Inilah alasan visibility tidak dapat dijelaskan hanya dengan posisi ranking. Bisnis perlu memahami apakah masalahnya berada pada discovery, akses, pemahaman, relevansi, pemilihan hasil, atau bentuk SERP.

Apa Artinya bagi Bisnis?

Cara kerja search engine menunjukkan bahwa visibility dibangun melalui rangkaian proses. Website perlu dapat ditemukan, memiliki informasi yang jelas, serta menyediakan alasan bagi sistem dan pengguna untuk mempertimbangkannya.

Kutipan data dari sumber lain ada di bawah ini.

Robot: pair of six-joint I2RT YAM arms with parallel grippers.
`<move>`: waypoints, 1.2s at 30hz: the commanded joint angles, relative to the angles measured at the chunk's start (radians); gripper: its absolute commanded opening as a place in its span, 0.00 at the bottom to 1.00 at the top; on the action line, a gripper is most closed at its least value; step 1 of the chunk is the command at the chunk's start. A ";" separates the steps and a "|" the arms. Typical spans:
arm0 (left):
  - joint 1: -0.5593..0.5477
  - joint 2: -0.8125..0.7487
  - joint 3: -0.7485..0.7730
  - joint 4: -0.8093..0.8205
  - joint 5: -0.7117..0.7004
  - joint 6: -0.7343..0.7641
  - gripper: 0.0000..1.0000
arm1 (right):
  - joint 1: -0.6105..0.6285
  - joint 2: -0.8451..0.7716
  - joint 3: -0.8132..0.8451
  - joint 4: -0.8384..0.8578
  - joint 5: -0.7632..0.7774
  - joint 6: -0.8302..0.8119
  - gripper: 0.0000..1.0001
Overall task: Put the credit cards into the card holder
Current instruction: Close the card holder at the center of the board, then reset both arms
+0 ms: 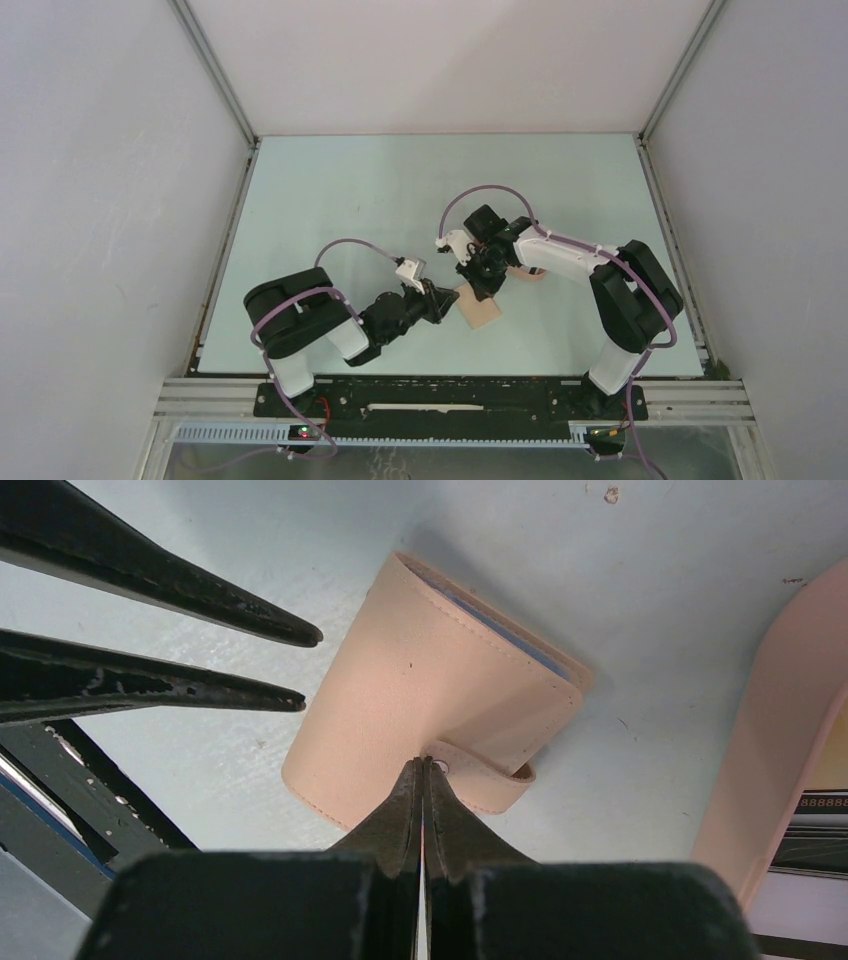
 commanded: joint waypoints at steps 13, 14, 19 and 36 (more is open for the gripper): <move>0.008 -0.041 -0.063 0.090 -0.056 -0.006 0.22 | 0.030 0.104 -0.061 -0.010 0.053 -0.002 0.00; 0.008 -0.041 -0.063 0.092 -0.057 -0.006 0.22 | 0.030 0.108 -0.061 -0.010 0.054 -0.001 0.00; 0.009 -0.052 -0.065 0.095 -0.034 0.009 0.23 | 0.011 0.073 -0.035 -0.018 0.019 -0.003 0.22; 0.014 -0.771 0.105 -0.883 0.010 0.161 0.62 | -0.226 -0.560 -0.041 0.017 -0.020 -0.088 0.83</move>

SEO membantu menyiapkan fondasi tersebut. Measurement kemudian membantu melihat di tahap mana visibility terbentuk atau berkurang. AI Search memperluas bentuk hasil, tetapi tidak menghapus kebutuhan terhadap sumber yang dapat diproses dan dipercaya.

Pertanyaan Umum tentang Cara Kerja Search Engine

Apa perbedaan bot dan crawler?

Dalam konteks search engine, kedua istilah sering dipakai untuk perangkat lunak otomatis yang menemukan serta mengambil informasi dari halaman.

Apa perbedaan crawling dan indexing?

Crawling mengambil informasi dari URL. Indexing memproses dan mengorganisasi informasi tersebut agar dapat dipertimbangkan dalam pencarian.

Apakah halaman yang sudah diindeks pasti muncul di Google?

Tidak. Halaman yang masuk indeks belum tentu relevan atau dipilih untuk query tertentu.

Apakah ranking ditentukan satu algoritma?

Tidak. Search engine menggunakan banyak sistem dan sinyal untuk discovery, pemahaman, retrieval, ranking, serta penyajian hasil.

Apakah AI Search masih memakai crawler?

AI Search tetap membutuhkan sumber dan mekanisme retrieval. Implementasinya berbeda menurut platform, tetapi informasi web perlu ditemukan serta diproses sebelum dapat digunakan sebagai grounding atau citation.

Kesimpulan

Search engine bekerja melalui discovery, crawling, indexing, pemahaman query, retrieval, ranking, dan serving. Setiap tahap menentukan apakah sebuah sumber dapat ditemukan dan bagaimana informasi tersebut mungkin ditampilkan.

AI membuat bentuk pencarian semakin percakapan dan generatif. Namun, fondasi search tetap berawal dari kemampuan sistem menemukan, memahami, memilih, dan menyajikan informasi.